Your task> Scan the entries below and count the lines holding the string "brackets". Supply only the number.
** Opening Records block **
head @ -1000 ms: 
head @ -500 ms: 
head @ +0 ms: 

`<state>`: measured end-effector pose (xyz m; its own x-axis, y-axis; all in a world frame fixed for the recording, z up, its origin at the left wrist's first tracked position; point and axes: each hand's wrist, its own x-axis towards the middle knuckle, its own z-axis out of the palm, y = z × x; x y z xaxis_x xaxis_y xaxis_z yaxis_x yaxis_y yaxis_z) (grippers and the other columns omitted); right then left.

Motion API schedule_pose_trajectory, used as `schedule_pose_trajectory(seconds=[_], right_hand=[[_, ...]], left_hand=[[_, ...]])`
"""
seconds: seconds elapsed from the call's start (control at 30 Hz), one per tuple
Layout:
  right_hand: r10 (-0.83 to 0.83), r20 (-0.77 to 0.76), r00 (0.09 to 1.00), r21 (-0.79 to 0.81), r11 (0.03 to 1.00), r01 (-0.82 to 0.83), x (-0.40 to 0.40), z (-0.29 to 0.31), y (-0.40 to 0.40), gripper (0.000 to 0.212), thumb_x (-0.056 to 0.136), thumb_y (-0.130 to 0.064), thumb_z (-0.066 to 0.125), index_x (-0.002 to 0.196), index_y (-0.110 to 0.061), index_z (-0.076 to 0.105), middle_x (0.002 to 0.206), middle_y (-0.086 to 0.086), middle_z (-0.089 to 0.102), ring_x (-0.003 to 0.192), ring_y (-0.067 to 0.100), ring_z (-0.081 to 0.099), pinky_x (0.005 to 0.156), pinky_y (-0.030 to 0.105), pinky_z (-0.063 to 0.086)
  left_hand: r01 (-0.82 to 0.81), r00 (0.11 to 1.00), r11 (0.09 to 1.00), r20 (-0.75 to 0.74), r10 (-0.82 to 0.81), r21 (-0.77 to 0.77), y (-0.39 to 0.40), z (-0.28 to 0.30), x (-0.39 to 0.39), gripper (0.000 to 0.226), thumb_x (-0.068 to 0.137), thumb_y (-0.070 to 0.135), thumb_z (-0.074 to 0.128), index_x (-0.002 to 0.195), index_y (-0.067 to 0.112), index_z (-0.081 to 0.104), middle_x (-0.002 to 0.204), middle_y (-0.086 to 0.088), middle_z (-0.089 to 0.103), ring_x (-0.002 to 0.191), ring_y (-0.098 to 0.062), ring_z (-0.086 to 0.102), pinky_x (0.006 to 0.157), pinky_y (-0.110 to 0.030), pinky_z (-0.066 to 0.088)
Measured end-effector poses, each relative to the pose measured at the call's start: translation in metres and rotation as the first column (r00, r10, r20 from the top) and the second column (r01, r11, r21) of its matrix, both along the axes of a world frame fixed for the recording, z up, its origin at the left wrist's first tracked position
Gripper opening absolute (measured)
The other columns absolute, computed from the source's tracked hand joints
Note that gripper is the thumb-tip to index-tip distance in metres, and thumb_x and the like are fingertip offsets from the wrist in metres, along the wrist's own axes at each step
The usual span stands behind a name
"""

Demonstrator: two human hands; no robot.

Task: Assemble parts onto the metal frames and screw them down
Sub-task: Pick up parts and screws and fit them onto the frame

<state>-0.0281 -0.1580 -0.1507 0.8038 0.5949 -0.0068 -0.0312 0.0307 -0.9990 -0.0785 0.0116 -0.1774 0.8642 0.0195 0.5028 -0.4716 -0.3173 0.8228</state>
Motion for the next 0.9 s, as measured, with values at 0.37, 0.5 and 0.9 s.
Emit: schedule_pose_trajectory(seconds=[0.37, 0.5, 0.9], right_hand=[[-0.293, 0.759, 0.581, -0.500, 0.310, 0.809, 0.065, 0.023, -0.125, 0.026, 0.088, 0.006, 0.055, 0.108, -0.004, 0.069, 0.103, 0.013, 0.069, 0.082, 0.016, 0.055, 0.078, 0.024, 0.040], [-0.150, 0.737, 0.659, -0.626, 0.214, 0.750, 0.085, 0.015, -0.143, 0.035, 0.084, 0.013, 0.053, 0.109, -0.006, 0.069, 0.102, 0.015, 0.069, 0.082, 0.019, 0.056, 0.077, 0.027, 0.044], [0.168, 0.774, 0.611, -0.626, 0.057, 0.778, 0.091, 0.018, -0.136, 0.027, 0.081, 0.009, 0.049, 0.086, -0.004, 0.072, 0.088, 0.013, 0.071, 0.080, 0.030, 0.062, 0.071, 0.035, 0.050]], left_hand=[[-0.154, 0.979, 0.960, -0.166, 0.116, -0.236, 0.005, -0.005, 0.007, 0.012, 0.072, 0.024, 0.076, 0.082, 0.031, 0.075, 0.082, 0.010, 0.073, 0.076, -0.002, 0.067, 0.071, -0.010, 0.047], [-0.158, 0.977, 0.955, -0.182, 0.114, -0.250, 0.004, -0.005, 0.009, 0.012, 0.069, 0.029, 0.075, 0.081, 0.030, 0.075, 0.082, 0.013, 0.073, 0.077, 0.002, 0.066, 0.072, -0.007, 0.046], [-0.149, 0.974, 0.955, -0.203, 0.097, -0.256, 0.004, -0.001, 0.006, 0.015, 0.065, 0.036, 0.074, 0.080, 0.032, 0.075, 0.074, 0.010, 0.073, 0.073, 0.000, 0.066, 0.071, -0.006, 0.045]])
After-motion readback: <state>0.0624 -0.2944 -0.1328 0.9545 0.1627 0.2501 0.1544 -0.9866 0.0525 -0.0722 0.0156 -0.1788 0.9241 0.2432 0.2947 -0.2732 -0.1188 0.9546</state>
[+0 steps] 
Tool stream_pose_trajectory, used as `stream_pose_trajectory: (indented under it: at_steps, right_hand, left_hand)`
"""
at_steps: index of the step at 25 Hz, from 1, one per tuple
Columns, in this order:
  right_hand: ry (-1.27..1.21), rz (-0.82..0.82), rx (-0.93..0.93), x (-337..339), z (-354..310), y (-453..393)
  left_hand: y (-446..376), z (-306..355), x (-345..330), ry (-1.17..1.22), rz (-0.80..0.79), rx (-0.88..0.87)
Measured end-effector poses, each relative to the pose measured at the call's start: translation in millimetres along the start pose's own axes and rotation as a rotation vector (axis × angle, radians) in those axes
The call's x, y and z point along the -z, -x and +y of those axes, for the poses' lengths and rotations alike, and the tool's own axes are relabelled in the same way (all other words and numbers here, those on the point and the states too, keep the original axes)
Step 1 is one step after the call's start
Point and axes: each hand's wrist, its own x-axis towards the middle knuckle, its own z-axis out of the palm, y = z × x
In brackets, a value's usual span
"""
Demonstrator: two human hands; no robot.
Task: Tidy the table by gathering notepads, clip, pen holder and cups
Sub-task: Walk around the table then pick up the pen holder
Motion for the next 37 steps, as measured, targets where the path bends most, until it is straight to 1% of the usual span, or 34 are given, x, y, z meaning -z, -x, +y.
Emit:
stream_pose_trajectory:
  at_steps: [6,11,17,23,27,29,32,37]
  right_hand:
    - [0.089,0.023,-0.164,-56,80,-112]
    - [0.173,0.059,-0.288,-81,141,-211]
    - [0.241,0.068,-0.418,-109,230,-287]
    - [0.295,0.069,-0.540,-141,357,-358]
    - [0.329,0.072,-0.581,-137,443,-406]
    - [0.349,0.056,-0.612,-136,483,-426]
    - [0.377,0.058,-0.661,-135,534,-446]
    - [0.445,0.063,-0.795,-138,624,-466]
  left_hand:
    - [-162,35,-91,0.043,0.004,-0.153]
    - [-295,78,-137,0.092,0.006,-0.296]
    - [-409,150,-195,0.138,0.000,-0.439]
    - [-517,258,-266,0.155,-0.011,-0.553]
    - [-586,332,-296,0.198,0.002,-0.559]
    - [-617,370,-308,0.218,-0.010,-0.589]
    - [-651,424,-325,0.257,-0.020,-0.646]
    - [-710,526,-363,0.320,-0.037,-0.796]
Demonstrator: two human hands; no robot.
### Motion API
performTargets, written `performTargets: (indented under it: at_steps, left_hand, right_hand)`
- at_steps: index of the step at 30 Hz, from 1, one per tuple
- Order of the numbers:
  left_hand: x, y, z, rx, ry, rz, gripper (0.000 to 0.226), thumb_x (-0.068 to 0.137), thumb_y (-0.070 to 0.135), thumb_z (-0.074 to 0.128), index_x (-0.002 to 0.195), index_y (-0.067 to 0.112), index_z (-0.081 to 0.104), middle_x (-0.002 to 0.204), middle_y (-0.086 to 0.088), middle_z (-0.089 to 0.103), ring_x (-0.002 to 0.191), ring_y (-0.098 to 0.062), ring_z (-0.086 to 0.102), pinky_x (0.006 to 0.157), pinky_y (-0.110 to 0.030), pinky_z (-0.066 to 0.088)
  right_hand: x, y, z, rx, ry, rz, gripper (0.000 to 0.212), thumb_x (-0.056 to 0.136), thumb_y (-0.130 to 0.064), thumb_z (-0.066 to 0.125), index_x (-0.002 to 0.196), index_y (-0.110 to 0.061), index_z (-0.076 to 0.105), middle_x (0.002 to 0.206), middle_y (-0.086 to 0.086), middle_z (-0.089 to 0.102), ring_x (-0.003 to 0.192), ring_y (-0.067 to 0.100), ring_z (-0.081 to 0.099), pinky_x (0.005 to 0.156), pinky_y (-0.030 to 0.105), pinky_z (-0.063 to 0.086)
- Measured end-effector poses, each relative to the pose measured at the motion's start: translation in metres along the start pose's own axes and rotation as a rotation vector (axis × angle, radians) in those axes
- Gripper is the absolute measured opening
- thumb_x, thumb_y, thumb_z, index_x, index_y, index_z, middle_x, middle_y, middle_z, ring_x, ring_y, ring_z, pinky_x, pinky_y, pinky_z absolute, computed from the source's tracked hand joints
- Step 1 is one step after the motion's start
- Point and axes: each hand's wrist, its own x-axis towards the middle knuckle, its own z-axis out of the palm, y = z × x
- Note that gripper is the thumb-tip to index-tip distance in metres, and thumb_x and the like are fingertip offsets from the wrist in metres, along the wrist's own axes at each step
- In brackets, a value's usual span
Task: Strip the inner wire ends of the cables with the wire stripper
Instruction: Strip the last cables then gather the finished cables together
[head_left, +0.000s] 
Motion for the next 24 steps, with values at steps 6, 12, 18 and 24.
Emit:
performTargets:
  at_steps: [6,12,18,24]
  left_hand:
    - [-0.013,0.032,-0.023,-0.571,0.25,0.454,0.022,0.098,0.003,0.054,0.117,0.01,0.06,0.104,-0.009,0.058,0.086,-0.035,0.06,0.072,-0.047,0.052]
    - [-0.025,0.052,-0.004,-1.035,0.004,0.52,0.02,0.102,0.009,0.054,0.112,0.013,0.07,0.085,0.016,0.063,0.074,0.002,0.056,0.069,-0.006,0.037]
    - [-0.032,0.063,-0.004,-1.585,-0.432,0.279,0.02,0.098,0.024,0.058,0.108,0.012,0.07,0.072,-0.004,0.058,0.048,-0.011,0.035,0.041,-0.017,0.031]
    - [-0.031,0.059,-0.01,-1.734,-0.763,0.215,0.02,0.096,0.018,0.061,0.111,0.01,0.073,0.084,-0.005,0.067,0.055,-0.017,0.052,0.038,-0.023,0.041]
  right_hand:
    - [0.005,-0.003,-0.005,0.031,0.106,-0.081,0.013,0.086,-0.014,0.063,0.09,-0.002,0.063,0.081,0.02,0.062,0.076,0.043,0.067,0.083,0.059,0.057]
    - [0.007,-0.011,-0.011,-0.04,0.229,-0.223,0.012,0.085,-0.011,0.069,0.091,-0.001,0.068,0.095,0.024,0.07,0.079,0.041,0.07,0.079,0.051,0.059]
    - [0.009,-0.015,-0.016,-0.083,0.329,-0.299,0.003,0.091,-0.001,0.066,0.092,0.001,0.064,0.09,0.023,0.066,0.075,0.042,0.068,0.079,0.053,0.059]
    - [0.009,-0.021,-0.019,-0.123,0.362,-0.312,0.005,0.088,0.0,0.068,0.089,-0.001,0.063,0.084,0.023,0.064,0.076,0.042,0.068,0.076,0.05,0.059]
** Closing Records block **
Written response> 2